2. This mode of trial by jury was adopted soon after the conquest of England, by William, and was fully established for the trial of civil suits in the reign of Henry II. Crabb's C. L. 50, 61. In the old French law they are called inquests or tourbes of ten men. 2 Loisel's Instit. 238, 246, 248.
3. Juries are either grand juries, (q. v.) or petit juries. The former having been treated of elsewhere, it will only be necessary to consider the latter. A petit jury consists of twelve citizens duly qualified to serve on juries, impanneled and sworn to try one or more issues of facts submitted to them, and to give a judgment respecting the same, which is called a verdict.

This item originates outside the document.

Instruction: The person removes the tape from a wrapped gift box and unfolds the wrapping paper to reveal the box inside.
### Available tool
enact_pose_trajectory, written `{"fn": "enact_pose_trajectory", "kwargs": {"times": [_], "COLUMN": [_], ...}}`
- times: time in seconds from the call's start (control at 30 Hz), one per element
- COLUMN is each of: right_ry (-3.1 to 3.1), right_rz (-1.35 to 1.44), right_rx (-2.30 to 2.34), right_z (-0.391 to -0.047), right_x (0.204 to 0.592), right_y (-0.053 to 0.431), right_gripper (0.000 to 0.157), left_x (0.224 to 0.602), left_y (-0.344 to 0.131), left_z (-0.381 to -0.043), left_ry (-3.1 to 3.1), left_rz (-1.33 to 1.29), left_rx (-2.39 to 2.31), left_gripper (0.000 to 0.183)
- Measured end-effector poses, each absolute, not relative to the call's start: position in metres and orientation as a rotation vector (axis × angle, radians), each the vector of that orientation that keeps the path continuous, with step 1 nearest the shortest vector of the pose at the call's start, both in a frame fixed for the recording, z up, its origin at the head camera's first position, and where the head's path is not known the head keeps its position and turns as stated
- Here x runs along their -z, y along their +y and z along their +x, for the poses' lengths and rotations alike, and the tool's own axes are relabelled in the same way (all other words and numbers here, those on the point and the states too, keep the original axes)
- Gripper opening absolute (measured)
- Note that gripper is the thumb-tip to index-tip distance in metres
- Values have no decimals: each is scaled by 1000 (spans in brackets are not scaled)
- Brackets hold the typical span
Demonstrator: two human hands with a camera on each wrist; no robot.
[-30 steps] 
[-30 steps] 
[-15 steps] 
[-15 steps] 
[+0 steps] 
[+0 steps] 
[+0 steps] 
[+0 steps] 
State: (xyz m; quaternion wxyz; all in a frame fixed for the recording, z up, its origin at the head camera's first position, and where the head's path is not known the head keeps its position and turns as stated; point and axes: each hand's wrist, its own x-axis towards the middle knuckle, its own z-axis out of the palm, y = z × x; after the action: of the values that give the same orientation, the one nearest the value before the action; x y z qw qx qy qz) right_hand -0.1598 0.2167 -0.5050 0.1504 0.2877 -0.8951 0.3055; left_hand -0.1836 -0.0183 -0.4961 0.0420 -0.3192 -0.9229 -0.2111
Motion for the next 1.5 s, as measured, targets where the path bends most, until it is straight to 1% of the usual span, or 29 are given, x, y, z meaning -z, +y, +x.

4. Each one of the citizens so impanneled and sworn is called a juror. Vide Trial.
5. The constitution of the United States directs, that "the trial of all crimes, except in cases of impeachment, shall be by jury;" and this invaluable institution is also, secured by the several state constitutions. The constitution of the United States also provides that in suits at common law, where the value in controversy shall exceed twenty dollars, the right of trial by jury shall be preserved. Amendm. VII.
6. It is scarcely practicable to give the rules established in the different states to secure impartial juries; it may, however, be stated that in all, the selection of persons who are to serve on the jury is made by disinterested officers, and that out of -the lists thus made out, the jurors are selected by lot.